Exercise objective |
Every line in the listing below from the one with "Reviewer note. Check that the black gripper" through the one with "<point>82,104</point>" is to be reproduced exactly, both ends included; leave out the rest.

Data |

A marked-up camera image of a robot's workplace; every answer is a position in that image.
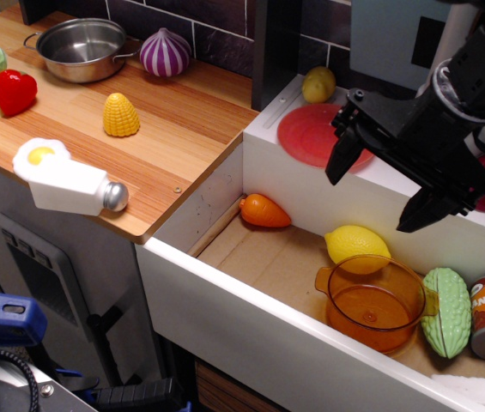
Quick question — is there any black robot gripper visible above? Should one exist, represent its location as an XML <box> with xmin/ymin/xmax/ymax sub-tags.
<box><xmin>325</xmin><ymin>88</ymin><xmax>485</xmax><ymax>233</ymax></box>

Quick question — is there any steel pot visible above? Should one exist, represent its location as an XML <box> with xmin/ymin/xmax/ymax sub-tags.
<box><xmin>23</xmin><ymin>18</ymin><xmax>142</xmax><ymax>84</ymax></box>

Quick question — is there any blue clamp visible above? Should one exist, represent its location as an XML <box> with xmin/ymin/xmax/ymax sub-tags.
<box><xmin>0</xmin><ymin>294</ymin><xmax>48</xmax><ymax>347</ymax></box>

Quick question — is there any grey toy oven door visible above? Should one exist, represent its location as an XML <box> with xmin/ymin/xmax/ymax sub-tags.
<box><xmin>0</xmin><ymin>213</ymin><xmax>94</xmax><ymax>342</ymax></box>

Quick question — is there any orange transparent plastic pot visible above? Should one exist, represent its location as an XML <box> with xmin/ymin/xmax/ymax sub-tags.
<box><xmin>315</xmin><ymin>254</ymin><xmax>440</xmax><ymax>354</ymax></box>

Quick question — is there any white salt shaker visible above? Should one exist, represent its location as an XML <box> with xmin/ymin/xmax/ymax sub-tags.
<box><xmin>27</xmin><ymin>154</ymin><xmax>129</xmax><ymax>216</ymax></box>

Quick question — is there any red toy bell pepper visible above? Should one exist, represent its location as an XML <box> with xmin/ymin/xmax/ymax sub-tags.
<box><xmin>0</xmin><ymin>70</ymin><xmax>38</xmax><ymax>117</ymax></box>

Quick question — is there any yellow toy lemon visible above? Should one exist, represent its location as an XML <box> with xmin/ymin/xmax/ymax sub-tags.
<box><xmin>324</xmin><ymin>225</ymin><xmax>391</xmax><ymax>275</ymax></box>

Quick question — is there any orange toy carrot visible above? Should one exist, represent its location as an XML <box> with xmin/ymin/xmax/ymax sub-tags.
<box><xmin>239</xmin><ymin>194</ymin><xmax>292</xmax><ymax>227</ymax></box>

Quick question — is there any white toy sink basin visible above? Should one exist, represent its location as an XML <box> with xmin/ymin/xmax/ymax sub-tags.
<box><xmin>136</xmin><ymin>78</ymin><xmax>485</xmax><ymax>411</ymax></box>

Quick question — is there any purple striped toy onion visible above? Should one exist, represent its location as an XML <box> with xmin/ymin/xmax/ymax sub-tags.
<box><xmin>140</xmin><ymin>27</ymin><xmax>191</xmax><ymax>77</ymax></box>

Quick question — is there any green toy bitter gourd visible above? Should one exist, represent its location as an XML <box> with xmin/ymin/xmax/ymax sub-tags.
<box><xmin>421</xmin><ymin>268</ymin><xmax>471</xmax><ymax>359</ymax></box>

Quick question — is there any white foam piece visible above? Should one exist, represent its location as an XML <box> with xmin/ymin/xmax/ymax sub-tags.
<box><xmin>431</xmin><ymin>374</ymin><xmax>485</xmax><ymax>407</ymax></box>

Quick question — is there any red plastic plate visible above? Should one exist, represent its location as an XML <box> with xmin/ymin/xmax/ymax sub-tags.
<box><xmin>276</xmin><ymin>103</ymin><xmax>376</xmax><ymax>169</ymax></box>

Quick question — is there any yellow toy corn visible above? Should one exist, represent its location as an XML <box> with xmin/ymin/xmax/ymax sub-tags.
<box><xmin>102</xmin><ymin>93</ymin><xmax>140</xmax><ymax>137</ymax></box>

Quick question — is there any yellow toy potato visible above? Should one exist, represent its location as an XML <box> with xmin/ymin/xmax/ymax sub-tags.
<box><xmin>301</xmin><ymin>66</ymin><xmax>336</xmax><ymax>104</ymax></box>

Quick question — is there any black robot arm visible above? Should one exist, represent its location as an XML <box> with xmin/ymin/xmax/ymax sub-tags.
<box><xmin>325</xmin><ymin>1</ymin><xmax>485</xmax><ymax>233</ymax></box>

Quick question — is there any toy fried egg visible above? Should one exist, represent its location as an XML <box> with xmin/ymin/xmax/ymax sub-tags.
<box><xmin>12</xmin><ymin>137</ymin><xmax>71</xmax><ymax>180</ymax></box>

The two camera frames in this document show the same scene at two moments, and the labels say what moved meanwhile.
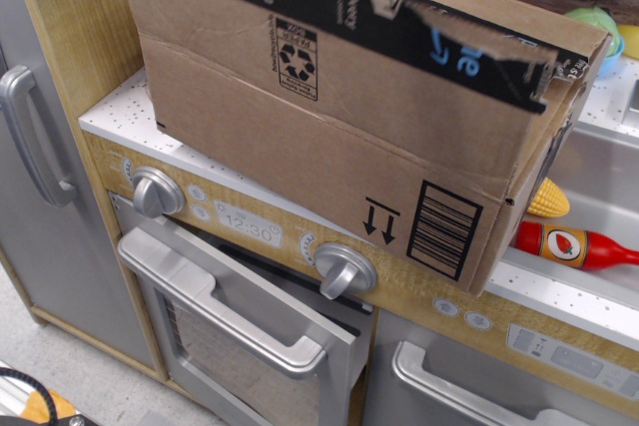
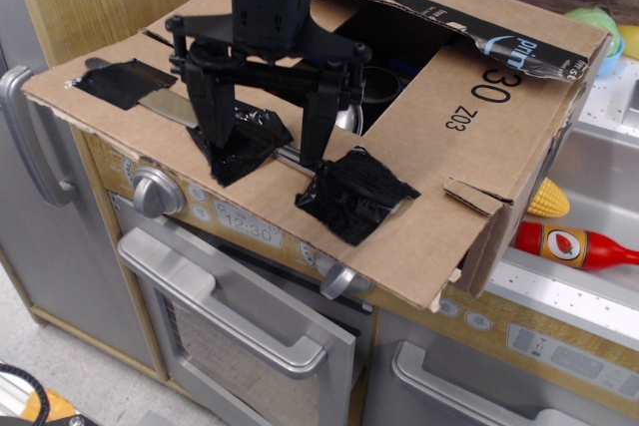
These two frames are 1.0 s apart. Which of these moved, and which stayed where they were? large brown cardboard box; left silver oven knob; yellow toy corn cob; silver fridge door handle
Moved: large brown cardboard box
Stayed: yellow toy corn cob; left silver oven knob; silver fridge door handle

...

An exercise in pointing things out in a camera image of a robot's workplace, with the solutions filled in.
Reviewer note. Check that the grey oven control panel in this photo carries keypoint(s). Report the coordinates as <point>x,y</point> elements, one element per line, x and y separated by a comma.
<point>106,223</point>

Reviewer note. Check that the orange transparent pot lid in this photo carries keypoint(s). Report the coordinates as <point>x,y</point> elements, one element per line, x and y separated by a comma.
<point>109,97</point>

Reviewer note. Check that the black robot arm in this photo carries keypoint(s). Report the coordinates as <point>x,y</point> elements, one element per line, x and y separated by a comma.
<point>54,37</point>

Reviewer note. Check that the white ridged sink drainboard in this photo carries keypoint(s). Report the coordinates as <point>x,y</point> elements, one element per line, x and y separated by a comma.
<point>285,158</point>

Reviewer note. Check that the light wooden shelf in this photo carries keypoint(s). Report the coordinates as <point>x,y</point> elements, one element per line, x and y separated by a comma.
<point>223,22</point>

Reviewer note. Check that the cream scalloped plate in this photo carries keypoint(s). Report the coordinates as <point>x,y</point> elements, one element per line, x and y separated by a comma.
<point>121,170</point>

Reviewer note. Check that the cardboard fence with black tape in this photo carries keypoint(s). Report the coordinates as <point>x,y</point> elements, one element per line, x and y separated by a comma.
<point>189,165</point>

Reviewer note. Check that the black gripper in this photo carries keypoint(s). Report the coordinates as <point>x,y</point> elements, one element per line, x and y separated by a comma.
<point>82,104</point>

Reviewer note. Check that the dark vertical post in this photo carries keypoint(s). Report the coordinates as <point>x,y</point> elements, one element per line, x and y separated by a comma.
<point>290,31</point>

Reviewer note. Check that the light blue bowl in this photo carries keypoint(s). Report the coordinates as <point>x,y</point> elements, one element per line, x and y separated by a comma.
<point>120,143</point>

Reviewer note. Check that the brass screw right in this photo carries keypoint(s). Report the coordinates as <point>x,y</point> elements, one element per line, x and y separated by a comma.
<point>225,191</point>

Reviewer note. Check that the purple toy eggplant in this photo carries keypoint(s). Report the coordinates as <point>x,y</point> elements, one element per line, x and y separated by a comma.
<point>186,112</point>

---

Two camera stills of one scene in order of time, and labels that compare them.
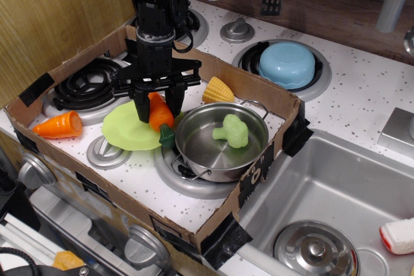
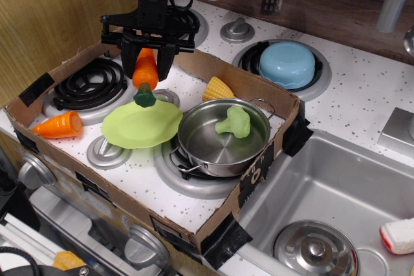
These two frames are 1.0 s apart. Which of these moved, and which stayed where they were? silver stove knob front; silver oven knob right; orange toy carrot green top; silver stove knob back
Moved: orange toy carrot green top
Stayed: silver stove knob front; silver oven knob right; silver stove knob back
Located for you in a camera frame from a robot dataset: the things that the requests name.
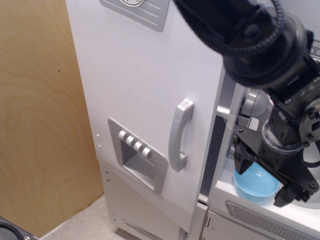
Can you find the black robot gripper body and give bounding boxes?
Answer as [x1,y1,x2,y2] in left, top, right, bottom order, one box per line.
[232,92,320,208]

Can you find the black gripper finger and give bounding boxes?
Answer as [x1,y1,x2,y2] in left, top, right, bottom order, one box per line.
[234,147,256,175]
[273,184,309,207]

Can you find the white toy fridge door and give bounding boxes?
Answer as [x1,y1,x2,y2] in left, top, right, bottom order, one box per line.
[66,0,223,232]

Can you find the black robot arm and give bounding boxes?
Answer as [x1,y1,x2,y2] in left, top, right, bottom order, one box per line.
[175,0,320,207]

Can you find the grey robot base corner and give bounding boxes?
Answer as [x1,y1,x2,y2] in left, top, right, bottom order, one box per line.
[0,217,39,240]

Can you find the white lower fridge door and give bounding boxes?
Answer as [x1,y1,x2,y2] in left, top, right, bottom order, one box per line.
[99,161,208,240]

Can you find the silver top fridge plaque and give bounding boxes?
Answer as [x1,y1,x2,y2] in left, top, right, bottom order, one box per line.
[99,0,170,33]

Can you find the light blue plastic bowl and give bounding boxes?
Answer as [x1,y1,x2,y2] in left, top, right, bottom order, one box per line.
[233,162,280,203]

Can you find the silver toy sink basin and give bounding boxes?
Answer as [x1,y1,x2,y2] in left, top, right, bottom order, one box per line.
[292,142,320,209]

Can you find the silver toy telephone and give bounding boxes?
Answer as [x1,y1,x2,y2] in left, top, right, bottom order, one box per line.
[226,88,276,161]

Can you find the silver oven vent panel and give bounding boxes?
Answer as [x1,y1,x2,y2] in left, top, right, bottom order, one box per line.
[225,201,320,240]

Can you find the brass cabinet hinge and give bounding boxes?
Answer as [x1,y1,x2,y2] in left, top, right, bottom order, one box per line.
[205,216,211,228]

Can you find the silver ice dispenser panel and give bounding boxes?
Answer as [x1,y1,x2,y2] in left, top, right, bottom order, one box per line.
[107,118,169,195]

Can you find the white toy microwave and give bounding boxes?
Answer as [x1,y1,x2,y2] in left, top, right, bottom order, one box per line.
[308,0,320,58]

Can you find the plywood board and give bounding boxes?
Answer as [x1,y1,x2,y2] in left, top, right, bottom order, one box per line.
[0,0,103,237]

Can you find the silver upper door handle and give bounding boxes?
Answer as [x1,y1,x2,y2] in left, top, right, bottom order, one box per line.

Expected answer |
Reviewer note. Check that the black gripper in this photo carries keypoint(s). Report the coordinates as <point>x,y</point> elements, one element per line, x and y separated by a comma.
<point>82,104</point>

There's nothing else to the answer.